They are roasting a hog at the Clanfield Tavern tomorrow and inviting villagers to mark the first anniversary of last year's shocking floods. Water engulfed the West Oxfordshire village (see below) during the afternoon of Saturday, July 21. Some customers eating lunch at the pub were stranded for up to three nights, dossing down in the bar. Among them was singer Ruby Turner, whose sparkling enthusiasm kept everyone smiling in adversity.

While this cataclysm might seem a curious event to commemorate, the pub's boss Tom Gee explains that it's the community spirit they engendered, rather than the floods themselves, that will be celebrated. For Tom and his colleagues in the Real Food Pub Company the good neighbourliness has been of crucial importance in building the business. They had moved into the pub - the company's first and thus far only operation - just three weeks earlier. A memorable beginning, you might say . . .

Having forged excellent links in the neighbourhood, the team's operation - with its emphasis on locally sourced and, in some cases, home-grown food - has gone on to attract patrons from the surrounding towns and villages. With their new venture in the Wiltshire town of Cricklade due to open in a few weeks time, the Real Food Pub Company is striding confidently into the future. This will be a source of some pride, perhaps, to staff at Oxford Brookes University, where Tom gained his degree in hotel and restaurant management, and to mentors of the new executive head chef Ben Bulger, among them Raymond Blanc at Le Manoir aux Quat' Saisons.

Rosemarie and I chose last Saturday night for our first taste of what's on offer at the Clanfield Tavern. We enjoyed a pleasant drive there through evening sunshine, only to encounter a mild annoyance near journey's end. The one road to the village from Faringdon was blocked off in the centre of the town to accommodate some rustic celebration, and we had to retrace our steps to the Bampton turn off the A420.

Fortunately, we were no more than ten minutes late. Having been shown to our table in the handsome candlelit conservatory, we were soon sipping glasses of unoaked French chardonnay and making choices from the short, but interestingly varied menu. This needed to be read, by those with an interest in where their food comes from, in conjunction with a blackboard on which was listed the sources of all the ingredients bought in by Ben and his team.

Those for my starter, in fact, had not in the main been bought in at all. Besides lardons of crispy smoked bacon, from pigs raised at Foxbury Farm, Brize Norton, my prettily presented salad included baby beets, red and yellow, and broad beans, carefully separated from their skins, all of which had been grown in the kitchen garden established earlier this year. (There is to be another, devoted to potatoes, coming soon.) Among other starters were devilled whitebait and saffron mayonnaise; smoked haddock fishcake with peas, curried mayonnaise and a soft egg; and buffalo mozzarella and vine tomato salad.

Rosemarie chose the robustly flavoured sausage, tomato and white bean soup.

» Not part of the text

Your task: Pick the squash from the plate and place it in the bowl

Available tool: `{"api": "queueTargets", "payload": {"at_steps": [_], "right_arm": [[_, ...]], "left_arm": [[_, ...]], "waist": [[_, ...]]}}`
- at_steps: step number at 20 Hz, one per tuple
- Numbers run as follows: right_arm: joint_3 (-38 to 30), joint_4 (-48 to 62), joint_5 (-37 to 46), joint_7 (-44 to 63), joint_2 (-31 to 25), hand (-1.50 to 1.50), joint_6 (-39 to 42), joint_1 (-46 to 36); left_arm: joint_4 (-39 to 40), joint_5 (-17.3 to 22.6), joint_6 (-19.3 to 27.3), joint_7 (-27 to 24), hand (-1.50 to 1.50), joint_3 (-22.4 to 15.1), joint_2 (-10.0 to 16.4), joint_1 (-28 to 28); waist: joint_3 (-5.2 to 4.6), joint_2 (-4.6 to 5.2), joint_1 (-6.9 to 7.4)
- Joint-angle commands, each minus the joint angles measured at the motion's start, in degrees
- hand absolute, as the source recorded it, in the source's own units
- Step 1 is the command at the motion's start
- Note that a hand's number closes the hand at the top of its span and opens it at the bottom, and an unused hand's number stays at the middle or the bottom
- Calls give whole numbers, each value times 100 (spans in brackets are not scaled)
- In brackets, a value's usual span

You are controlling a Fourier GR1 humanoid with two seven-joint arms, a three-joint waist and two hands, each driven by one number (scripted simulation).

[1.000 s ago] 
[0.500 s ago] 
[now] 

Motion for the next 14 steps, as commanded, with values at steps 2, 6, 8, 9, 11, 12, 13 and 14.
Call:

It featured chunks of thin pork chipolatas and slices of a spicy salami-style sausage, in a power-packed liquid with celery, onion and green beans.

More of these green beans, again from the garden, featured along with spring onions radish slices, cucumber and baby leaves in the Tavern salad, which accompanied my main course of roast Cornish brill, with new potatoes and caper and herb (chiefly mint) butter. More out of curiosity than need, I also tried the Tavern greens - sugarsnap peas, and chard, both a little undercooked for most tastes.

The brill portion was cut from the tail of the fish and therefore rather bony, like a small skate wing, rather than the chunky pieces of pure white fish I saw on the way to other tables. Its flavour was excellent, however. Rosemarie, too, had a cod portion rather smaller than others we saw, but again it was beautifully fresh and perfectly cooked in crisp batter to an opalescent white. The hand-cut chips were first-class. The mushy peas were heavily flavoured with mint, which Rosemarie does not much like. They appeared, to my taste, to have been made with tinned marrowfat peas, rather than the usual dried peas, steeped and boiled. I still liked them though.

Gloucester old spot sausages with mash and onion gravy; crispy and roast Bibury lamb (the meat broken up and encased, as I could see, in a rectangular 'box' of pastry or breadcrumbs); and char-grilled rib eye steak were among the other main courses. There was also a chicken pie not mentioned on the menu whose existence, once she discovered it, was a source of irritation to my companion since she would definitely have fancied it.

Fortunately, her mood was lightened by pudding, a perfectly constructed treacle tart (its base crisp, the topping sticky and soft) with super (home-made?) vanilla ice cream. Not for the first time when observing such a dish, I wondered why it is called treacle tart when it is always made with golden syrup. Can one of my clever readers explain?